Strutturare sistemi che abbiamo come scopo principale azioni coordinate atte alla sensibilizzazione ed educazione delle future generazioni è forse il modo migliore per tentare di risolvere l’annoso problema della salvaguardia ambientale.

REduce – REcover – REuse – REcycle, viene così tradotto da Lexmark:

Non stampare inutilmente…

  • Usare la funzionalità dello scanner per l’invio delle bozze via mail e visualizzare sempre l’anteprima di stampa del documento prima di andare in stampa.

Stampare meno

  • Stampare solo le pagine necessarie, usando le modalità fronte-retro, la bozza e la funzione multi-up.

Stampare in maniera intelligente

  • Preferire sempre l’utilizzo di carta riciclata o certificata

  • Scegliere cartucce originali ad alto rendimento e smaltirle in contenitori separati

  • Restituire le soluzioni al termine del loro ciclo di vita per recuperarle

  • Usate preferibilmente stampanti per piccoli gruppi di lavoro

  • Non disattivare la modalità di risparmio energetico

Riciclare

  • Impegnarsi in prima persona per restituire i prodotti utilizzati, contribuendo responsabilmente al loro riciclo

Fondamentalmente quanto sopra espresso da Lexmark è corretto, forse un po’ limitato e protezionistico. Preferire prodotti riciclati (cartucce) e hardware ricondizionato (stampanti) contribuisce ulteriormente alla tutela e salvaguardia dell’ambiente.

Educare il consumatore ad un utilizzo coscienzioso dei prodotti, organizzare workshop tematici in collaborazione con associazioni ambientaliste, coordinare insomma azioni legate alla tutela e salvaguardia dell’ambiente, cercando di portare a conoscenza di tutti le tecnologie volte alla riduzione de rifiuti in primis e ad una corretta gestione successivamente.

Solitamente, anche a causa delle strategie commerciali dei produttori gli utenti tendono a sostituire le stampanti dopo 3-4 anni di vita, in alcuni casi addirittura dopo soli 12 mesi. Si ha spesso la convinzione che sia indispensabile avere macchine più veloci e più performanti. Si tende ad auto convincersi che è indispensabile, al fine di velocizzare processi lavorativi, munirsi di macchine di nuova generazione. A volte, troppo spesso in realtà, si è vittima di pseudo tecnici che di fronte all’incapacità di riparare un guasto, convincono il cliente a sostituire la macchina. Tutto questo porta ad un unico devastante effetto: l’aumento del rifiuto hi-tech. Spesso mal gestito dai rivenditori.

Nell’ottica di un’economia aggressiva, che ha come unico scopo il consolidamento dei fatturati e quindi degli utili, quanto sopra descritto trova la piena approvazione di quanti si prodigano per ottenere il massimo dalle proprie azioni commerciali e di marketing.

E’ necessario però valutare l’impatto ambientale, è necessario cioè rivalutare gli standard economici e di mercato, prendendo in considerazione anche l’ambiente, la produzione e la gestione di rifiuti hi-tech.

E’ di assoluta attualità la questione dei RAEE, le normative che tardano ad essere applicate e la totale assenza di una seria campagna di sensibilizzazione verso gli utilizzatori.

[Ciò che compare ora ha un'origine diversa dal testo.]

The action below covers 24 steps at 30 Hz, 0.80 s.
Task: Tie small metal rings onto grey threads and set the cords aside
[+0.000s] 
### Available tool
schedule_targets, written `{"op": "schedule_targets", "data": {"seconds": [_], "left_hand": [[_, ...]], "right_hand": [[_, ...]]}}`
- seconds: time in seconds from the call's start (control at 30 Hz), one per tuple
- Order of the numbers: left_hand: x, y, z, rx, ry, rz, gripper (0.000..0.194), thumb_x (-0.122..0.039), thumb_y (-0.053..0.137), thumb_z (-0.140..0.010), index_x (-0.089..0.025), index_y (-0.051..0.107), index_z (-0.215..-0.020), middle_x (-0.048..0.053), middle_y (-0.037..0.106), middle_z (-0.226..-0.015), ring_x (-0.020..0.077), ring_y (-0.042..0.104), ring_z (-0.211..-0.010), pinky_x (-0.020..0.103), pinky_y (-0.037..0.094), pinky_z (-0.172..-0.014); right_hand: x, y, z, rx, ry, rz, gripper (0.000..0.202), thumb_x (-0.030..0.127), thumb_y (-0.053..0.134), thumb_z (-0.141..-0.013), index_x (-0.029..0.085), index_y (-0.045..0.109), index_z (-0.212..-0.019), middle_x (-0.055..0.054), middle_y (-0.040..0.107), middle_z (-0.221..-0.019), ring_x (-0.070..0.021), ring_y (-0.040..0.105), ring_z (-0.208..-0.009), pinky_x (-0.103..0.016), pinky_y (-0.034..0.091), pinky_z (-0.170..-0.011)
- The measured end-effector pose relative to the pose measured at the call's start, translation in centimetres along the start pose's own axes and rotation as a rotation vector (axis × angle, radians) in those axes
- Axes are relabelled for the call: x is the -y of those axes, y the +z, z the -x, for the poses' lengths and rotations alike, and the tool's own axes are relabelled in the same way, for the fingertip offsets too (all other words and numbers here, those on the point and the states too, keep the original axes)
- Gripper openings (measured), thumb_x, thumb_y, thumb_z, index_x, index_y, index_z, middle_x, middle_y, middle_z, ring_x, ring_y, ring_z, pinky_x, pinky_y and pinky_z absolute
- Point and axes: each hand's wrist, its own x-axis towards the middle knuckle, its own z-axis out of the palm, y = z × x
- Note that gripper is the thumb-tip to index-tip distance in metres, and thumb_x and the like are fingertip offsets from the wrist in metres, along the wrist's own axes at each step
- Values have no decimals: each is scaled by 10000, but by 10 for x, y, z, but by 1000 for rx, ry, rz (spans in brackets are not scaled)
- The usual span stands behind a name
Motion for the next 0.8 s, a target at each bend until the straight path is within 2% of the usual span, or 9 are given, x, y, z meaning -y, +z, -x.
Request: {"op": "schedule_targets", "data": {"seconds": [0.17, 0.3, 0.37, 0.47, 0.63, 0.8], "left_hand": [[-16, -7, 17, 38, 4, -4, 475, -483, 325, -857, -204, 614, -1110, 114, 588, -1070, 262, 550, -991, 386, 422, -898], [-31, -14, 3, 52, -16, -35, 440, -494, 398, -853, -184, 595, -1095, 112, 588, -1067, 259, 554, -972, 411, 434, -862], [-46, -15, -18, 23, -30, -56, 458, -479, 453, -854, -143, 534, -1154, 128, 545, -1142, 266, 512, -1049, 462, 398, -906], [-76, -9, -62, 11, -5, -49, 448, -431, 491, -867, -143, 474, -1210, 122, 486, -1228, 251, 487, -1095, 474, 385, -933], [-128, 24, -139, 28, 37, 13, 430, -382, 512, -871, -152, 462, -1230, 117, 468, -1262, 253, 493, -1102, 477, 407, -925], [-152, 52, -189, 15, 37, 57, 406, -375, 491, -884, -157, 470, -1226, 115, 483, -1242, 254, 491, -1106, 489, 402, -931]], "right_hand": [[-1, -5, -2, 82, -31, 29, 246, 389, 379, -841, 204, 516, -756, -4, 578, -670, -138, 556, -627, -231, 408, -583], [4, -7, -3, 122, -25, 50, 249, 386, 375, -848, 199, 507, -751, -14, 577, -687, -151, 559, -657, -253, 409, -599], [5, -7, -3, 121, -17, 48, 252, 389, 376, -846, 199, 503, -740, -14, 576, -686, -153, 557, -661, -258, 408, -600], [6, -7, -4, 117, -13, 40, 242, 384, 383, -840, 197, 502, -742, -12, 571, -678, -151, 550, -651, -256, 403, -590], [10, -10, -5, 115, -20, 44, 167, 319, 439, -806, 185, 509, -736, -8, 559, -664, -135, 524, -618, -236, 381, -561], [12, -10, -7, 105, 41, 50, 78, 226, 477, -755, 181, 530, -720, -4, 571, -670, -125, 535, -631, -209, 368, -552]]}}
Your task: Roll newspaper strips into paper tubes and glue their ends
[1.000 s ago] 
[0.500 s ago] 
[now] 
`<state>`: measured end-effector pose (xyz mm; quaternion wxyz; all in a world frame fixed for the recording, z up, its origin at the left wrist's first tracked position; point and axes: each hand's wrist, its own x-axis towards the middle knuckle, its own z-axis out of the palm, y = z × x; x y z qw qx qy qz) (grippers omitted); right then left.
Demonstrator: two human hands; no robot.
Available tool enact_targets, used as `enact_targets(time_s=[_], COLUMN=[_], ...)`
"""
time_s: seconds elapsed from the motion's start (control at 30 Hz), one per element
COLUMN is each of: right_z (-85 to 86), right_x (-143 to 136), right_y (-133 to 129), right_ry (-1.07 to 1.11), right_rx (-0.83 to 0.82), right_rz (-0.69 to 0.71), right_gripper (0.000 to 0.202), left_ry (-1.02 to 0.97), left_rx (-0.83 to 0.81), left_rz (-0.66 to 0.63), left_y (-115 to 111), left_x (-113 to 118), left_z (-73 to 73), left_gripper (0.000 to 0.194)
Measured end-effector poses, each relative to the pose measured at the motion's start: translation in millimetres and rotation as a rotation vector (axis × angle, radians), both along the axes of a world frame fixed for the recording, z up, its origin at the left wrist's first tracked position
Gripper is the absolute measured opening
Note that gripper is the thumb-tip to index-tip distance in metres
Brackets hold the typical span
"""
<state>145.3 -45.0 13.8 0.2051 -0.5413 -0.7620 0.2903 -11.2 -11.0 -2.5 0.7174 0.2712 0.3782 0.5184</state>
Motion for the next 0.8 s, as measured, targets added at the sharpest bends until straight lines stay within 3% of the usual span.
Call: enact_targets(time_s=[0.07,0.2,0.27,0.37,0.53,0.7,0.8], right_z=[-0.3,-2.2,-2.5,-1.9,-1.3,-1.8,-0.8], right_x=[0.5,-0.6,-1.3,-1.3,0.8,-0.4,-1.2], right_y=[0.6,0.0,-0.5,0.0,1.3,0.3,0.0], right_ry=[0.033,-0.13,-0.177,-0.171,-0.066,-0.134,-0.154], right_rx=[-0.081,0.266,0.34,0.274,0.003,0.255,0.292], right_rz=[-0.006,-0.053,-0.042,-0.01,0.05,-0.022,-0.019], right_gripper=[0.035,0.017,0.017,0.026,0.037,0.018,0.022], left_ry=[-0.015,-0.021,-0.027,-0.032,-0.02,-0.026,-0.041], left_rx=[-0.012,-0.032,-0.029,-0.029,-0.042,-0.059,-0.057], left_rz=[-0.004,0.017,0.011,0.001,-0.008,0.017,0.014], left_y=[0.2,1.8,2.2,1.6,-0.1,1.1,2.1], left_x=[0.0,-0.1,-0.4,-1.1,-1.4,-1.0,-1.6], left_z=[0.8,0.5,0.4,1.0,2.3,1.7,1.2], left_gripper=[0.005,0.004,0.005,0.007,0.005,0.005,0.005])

La filosofia alla base di una società sostenibile dovrebbe essere centrata sul riutilizzo, il recupero, il riciclo e quindi lo smaltimento.

Riutilizzo del prodotto finché questo è possibile.

Recupero delle parti ancora funzionanti, come parti di ricambio.

Riciclo di plastica, schede elettroniche, ferro.

Smaltimento delle parti che non possono e non sono riciclabili.

Attuando queste semplici regole, la porzione di rifiuto destinata alle discariche diminuirebbe in modo apprezzabile, con conseguente vantaggio per tutti.

Pensate ad una stampante laser tradizionale (15-20 ppm), tipicamente viene alienata dopo 50-100 mila copie, a volte succede anche molto prima!!! La potenzialità di stampa della stessa è pari a 500.000 copie. Questo significa che le macchine vengono dimesse quando hanno svolto solo 1/5 del lavoro potenziale. E’ lecito dunque presupporre che le stesse possano essere riutilizzate magari da altri utenti con l’unico scopo di aumentare la percentuale di utilizzo della macchina stessa. Evitando così che prodotti funzionanti finiscano inutilmente nelle discariche.